### What to do
From the records below, state how many lines include the word "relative", giving only that number.

### Supplied records

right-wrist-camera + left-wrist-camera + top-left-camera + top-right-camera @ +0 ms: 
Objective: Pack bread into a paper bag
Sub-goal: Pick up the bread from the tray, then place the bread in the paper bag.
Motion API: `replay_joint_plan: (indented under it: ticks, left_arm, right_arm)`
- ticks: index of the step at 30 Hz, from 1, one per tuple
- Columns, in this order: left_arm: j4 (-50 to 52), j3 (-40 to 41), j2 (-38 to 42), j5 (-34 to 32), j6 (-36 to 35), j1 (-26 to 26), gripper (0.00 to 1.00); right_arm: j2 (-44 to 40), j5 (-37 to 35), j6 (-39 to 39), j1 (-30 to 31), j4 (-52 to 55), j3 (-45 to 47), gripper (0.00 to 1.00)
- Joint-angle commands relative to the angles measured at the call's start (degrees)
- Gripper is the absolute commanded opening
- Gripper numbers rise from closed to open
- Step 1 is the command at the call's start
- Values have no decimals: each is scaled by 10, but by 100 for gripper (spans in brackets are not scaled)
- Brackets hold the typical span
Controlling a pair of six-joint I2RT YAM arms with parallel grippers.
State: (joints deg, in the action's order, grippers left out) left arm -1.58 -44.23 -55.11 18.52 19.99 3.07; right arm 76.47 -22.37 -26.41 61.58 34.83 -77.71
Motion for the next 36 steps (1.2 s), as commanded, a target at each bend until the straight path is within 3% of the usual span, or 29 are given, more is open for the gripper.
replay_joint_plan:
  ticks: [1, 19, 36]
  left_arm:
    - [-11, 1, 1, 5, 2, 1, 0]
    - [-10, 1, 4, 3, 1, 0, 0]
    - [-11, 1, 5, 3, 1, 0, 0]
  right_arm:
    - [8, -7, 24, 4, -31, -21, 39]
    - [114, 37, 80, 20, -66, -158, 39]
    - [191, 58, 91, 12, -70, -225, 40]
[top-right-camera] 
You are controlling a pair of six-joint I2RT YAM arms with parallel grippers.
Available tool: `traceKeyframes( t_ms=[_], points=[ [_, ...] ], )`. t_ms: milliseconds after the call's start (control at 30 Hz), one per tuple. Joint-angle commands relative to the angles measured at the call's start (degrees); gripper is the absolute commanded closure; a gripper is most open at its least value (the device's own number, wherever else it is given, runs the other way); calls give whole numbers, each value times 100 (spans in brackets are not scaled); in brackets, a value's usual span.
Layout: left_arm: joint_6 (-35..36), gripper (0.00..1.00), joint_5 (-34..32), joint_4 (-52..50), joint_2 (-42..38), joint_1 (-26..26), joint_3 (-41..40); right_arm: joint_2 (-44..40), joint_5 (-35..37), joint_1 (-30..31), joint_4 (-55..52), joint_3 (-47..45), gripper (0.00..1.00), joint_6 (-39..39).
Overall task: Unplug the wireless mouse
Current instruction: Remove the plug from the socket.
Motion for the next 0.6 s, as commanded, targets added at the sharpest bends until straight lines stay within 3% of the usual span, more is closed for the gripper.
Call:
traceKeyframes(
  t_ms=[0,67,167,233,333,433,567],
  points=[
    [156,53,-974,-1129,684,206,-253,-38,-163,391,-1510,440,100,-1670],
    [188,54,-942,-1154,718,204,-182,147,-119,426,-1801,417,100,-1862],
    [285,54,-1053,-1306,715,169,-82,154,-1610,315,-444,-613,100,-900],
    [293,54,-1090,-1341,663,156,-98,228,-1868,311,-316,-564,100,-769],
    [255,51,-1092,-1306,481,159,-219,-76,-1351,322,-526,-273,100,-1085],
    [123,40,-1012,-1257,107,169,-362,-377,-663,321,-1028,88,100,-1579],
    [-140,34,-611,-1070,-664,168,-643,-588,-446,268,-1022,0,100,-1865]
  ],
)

### Answer to this exercise
2